A new survey reveals that young adults want to fit and from aged 35 the key priority is happiness, for the over 55s the main focus is keeping our brain and memory functioning - which stage are you at?
The research among 5,000 men and women conducted by Centrum across the UK, reveals a distinct variation between men and women too. Whilst both sexes agree that being happy is their primary aspiration, women are more focussed on brain health, whilst men want to be fitter.
When it comes to achieving our health aims, there are considerable differences between the sexes and generations. Both men and women are equally consuming more fruit and vegetables than they did 10 years ago, but their reasons for doing so differ greatly.
Young people are most focused on eating healthily with 67% of 18-24 year olds now eating more fruit and vegetables than they did 10 years ago, compared with 57% of the 55+ age group. However, over a third of young people still say they are too busy with work to eat healthily and 63% admit to skipping meals.
One in five men admits their diet has only improved because a partner or relative has encouraged them to make better choices compared to just one in 10 women.

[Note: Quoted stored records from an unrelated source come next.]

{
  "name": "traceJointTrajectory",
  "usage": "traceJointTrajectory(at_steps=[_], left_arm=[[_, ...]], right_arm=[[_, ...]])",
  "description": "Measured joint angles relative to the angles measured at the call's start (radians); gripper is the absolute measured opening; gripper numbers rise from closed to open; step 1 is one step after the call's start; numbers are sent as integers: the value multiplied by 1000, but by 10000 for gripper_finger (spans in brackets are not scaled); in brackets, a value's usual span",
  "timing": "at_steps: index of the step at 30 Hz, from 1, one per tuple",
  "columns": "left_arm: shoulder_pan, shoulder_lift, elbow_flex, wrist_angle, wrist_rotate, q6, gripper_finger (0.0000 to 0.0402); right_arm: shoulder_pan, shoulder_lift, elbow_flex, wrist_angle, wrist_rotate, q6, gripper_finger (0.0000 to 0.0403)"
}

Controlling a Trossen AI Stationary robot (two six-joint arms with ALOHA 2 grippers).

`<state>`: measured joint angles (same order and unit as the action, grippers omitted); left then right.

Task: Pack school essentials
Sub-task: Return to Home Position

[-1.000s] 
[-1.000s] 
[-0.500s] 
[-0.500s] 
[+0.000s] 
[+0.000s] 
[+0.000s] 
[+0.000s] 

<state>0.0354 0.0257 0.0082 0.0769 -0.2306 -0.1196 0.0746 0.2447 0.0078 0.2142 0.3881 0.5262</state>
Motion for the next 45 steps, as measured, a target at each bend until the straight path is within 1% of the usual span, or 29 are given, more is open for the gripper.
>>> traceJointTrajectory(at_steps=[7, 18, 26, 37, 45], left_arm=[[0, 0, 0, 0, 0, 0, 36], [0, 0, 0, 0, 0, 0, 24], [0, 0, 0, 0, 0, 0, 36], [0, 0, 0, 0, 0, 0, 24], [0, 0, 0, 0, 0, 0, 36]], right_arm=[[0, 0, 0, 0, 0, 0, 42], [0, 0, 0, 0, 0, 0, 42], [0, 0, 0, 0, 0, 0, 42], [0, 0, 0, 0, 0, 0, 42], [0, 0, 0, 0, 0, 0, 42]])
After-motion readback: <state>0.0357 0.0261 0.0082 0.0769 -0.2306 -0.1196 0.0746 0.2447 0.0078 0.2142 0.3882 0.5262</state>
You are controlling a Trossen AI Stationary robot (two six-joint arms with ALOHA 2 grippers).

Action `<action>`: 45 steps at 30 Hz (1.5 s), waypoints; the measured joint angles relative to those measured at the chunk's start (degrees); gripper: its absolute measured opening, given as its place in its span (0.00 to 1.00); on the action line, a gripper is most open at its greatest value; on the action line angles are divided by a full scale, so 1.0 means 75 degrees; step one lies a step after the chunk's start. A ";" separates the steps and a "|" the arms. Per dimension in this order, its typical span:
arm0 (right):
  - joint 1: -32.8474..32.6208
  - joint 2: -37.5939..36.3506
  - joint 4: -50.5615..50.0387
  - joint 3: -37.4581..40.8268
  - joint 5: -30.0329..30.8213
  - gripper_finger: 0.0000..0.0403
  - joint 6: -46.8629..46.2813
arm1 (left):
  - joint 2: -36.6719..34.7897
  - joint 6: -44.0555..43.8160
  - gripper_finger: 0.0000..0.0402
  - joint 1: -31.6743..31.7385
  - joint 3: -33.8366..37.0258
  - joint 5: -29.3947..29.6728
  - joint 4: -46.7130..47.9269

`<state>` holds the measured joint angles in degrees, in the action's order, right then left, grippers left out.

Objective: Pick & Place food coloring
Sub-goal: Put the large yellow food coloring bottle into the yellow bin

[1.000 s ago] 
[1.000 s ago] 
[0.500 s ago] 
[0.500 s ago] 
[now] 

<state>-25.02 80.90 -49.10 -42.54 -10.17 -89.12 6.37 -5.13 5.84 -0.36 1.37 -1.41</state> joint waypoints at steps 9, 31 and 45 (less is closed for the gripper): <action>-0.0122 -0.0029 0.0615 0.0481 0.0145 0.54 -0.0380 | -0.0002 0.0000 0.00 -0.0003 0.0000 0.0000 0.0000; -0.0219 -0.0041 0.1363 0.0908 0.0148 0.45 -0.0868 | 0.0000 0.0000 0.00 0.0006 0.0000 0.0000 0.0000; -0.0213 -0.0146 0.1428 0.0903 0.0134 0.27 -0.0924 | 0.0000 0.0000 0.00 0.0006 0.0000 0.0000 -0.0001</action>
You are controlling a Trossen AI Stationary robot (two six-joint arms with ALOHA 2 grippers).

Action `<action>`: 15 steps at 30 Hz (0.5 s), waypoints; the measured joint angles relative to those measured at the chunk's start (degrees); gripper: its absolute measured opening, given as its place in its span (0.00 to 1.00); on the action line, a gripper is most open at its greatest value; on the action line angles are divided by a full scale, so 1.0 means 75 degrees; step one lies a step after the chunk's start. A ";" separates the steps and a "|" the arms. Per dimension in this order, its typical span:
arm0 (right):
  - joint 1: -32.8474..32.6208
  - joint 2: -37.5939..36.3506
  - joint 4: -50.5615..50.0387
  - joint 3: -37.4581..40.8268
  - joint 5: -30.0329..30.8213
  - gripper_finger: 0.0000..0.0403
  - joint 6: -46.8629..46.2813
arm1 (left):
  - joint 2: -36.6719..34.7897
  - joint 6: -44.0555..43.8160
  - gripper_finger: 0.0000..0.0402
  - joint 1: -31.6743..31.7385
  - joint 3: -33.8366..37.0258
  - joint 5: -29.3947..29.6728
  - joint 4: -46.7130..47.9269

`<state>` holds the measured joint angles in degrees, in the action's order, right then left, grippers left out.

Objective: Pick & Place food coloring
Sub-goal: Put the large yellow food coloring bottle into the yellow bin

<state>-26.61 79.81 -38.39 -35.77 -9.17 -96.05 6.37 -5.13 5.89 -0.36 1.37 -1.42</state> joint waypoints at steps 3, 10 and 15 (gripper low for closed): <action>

For women, getting older has a bigger impact on healthy eating with 67% stating they have tried to be healthier as they age compared to just 59% of men.
Sarah Peachey, UK Medical Manager for Centrum commented, “Centrum’s 30 years of expertise in nutritional science means that we approach our multivitamins in a tailored way and formulate them according to people’s nutritional needs relating to their age, sex and lifestyle. With this research however, we wanted to go beyond physiological requirements and understand people’s emotional motivations for taking care of themselves and how those change with age and between the sexes.”
Despite the younger generation making the biggest improvement in healthy eating, the 55+ group still feel they have the best diet to suit their age and lifestyle. 45% think their diet provides all the nutrients they need, compared to just 28% of 25-34 year olds.
This might be explained by the fact that when food shopping, only 15% of the over 55s say nutrition is their main focus when meal planning, whereas 18-24 year olds clearly prioritise eating cheaply.
As a nation, happiness topped our health and wellbeing goals and surprisingly, the nation is less concerned with what they weigh, and set more on being fit and maintaining healthy brain function as they age.